Select from the data all lines with the word "chromed".

[Items listed in a dataset]
--

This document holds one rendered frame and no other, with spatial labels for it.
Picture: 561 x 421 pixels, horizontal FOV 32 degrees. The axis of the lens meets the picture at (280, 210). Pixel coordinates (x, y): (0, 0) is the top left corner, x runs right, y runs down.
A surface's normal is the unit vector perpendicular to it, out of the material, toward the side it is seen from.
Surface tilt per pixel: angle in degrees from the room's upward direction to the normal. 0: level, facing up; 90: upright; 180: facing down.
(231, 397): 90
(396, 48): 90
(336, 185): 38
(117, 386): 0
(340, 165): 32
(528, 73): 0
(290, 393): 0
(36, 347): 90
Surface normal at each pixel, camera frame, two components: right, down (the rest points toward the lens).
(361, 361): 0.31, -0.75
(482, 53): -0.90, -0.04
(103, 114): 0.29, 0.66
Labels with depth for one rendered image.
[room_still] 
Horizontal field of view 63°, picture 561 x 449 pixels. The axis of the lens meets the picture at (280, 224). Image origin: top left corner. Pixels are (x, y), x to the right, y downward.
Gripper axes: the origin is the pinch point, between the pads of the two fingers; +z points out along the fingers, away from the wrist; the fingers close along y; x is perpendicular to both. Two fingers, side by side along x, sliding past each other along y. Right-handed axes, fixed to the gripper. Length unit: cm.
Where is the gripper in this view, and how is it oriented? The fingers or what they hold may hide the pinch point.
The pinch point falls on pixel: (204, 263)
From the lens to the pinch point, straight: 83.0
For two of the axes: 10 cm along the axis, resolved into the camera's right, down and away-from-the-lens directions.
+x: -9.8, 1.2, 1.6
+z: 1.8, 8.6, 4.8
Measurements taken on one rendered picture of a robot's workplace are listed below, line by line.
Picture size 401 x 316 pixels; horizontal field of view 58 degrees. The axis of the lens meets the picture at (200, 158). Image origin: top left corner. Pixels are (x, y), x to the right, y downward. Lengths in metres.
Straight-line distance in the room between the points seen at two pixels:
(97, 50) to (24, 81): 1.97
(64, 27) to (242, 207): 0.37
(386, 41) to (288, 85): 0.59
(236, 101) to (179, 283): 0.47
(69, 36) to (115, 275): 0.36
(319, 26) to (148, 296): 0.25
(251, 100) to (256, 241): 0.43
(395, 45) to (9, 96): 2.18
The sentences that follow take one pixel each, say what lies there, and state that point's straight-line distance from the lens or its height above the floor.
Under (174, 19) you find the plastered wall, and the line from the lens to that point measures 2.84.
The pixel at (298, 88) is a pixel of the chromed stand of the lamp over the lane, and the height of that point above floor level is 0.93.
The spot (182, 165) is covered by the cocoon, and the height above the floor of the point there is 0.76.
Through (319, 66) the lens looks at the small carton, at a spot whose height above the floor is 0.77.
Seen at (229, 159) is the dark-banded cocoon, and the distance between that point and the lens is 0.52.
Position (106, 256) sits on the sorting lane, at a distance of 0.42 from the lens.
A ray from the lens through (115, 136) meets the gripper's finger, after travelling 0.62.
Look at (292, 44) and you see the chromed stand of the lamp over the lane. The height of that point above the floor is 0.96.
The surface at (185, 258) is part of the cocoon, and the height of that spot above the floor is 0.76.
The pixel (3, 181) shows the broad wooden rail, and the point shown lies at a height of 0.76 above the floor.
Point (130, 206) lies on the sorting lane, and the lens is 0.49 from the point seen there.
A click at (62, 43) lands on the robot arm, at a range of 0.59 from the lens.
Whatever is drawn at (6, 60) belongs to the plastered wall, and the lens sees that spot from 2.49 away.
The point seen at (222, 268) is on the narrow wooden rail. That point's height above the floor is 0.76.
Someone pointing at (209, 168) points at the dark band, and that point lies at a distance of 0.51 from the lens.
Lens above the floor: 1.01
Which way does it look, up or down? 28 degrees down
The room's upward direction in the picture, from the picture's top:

--

[EXERCISE RESPONSE]:
The pixel at (298, 88) is a pixel of the chromed stand of the lamp over the lane, and the height of that point above floor level is 0.93.
Look at (292, 44) and you see the chromed stand of the lamp over the lane. The height of that point above the floor is 0.96.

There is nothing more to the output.